Es gibt also viele Gründe für knappen Wohnraum. Ausgangspunkt waren nach Einschätzung des Verbandsdirektors jedoch Fehleinschätzungen der Politik. „Landauf, landab gibt es zu wenig bezahlbaren Wohnraum. Die Ursachen dafür liegen in den Nuller Jahren. 2007 war der absolute Tiefpunkt im Mietwohnungsneubau“, meint Rychter. „In der Politik war man damals der Meinung: ,Deutschland ist fertig gebaut.‘ Wir haben schon damals darauf hingewiesen, dass das ein Fehler ist. Die Einschätzung, die Bevölkerung schrumpfe, war rückblickend betrachtet eine Fehleinschätzung.“ Zumal, betont der Verbandsdirektor, viele Städte in dieser Phase ihre kommunalen Wohnungsunternehmen verkauft hätten.

Wohnen ist ein Standortfaktor

Bölting und Rychter räumen allerdings ein, dass der Motor für die Baukonjunktur im Ruhrgebiet inzwischen wieder laufe. „Es hat sich viel getan. Die Kommunen erkennen, dass Wohnen auch ein Standortfaktor ist“, sagt Professor Bölting.“ Große Projekte wie 6-Seen-Wedau in Duisburg, Essen 51, Smart Rhino Dortmund und Stadtpark Bochum gehen in die richtige Richtung.“ Verbandsdirektor Rychter misst vor allem 6-Seen-Wedau eine immense Bedeutung für Duisburg und die gesamte Region bei. Auf der Brache des ehemaligen Bahnausbesserungswerks gleich gegenüber der Regattabahn sollen rund 3000 Wohnungen entstehen.

"Duisburg hat mit dem Projekt ‚6-Seen-Wedau‘ eine echte Chance, gerade auch besserverdienende Menschen aus Düsseldorf in die Stadt zu locken“, meint Rychter.

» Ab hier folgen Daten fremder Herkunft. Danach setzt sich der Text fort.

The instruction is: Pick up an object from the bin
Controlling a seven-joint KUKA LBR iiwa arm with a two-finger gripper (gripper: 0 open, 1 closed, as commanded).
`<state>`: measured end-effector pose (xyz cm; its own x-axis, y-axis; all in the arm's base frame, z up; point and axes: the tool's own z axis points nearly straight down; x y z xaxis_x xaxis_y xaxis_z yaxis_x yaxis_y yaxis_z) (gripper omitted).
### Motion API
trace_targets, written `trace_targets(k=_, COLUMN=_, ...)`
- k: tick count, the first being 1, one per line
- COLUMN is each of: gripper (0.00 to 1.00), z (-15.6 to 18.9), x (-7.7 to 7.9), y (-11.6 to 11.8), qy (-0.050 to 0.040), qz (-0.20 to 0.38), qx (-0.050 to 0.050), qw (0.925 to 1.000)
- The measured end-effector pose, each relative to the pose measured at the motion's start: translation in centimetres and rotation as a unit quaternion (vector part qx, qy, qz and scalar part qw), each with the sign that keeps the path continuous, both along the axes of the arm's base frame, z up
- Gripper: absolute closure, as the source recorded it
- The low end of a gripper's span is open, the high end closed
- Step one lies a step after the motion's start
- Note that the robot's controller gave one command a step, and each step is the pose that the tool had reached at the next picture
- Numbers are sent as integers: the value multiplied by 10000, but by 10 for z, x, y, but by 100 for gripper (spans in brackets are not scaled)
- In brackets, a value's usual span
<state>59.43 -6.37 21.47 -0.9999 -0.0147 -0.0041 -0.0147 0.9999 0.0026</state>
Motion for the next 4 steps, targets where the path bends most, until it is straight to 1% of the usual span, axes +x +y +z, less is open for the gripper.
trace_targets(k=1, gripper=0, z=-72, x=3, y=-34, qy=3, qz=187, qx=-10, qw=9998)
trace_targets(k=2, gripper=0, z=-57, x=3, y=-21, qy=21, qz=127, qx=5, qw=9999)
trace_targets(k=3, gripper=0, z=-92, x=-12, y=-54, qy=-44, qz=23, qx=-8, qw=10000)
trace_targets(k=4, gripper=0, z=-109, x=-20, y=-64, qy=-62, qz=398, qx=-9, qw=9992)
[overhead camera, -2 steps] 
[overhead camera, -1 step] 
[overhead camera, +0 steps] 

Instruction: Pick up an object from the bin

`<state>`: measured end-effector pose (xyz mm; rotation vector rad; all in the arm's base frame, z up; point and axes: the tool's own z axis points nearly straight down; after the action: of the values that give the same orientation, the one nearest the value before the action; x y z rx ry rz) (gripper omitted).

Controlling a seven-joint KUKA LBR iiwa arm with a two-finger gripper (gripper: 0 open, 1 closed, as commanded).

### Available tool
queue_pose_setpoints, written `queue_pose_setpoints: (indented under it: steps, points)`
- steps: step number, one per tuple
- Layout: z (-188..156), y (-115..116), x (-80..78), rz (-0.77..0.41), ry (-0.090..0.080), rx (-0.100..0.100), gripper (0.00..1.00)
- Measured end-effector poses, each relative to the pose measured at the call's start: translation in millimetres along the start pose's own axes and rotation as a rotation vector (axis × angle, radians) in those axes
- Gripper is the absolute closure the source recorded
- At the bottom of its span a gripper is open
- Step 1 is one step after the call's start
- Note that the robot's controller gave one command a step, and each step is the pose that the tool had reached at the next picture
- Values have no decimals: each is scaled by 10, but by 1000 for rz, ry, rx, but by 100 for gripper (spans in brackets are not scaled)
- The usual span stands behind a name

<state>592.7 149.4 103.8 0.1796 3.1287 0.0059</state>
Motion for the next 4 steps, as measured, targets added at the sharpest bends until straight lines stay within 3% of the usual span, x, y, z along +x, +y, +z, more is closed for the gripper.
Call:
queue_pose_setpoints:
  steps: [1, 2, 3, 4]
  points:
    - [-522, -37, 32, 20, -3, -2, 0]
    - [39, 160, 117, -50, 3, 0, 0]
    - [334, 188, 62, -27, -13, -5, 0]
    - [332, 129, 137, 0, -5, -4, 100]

Zugleich könne der angespannte Wohnungsmarkt in der Landeshauptstadt entlastet werden. Der VdW-Chef sieht aber auch positive Entwicklungen. „In Mülheim und Herne gibt es ein partnerschaftliches Miteinander der Kommunen mit der Wohnungswirtschaft vor Ort. Man definiert gemeinsame Ziele. Das ist ein guter Weg“, so Rychter.

Rekord-Wohnungsbestand in NRW

Nach Angaben der NRW-Bank sind in Nordrhein-Westfalen im Jahr 2019 fast 49.000 Wohnungen neu errichtet worden. Die Zahl war zuletzt 2005 höher. Rund ein Viertel der neuen Wohnungen entstand mit Fördermitteln des Landes. In ihrem jüngst veröffentlichten Bericht hebt die Förderbank hervor, dass vor allem „in den wirtschaftlich dynamischen Kreisen im Münsterland und im vorderen Ostwestfalen nach wie vor“ am meisten neu gebaut werde. Beim Geschosswohnungsbau stechen der Auswertung zufolge auch Großstädte wie Bonn, Düsseldorf, Münster, Paderborn und ihr Umland hervor.

Als größtes Neubauhemmnis nannten die von der NRW-Bank befragten Fachleute erstmals die hohe Auslastung der Bauwirtschaft. Das Statistische Landesamt erwartet einen Zuwachs der Haushalte in NRW um 2,5 Prozent bis zum Jahr 2040 – und damit einen wachsenden Bedarf an Wohnraum. Von den Großstädten im Ruhrgebiet profitieren der Modellrechnung zufolge aber nur Dortmund und Essen sowie Mülheim von dem Zuzug.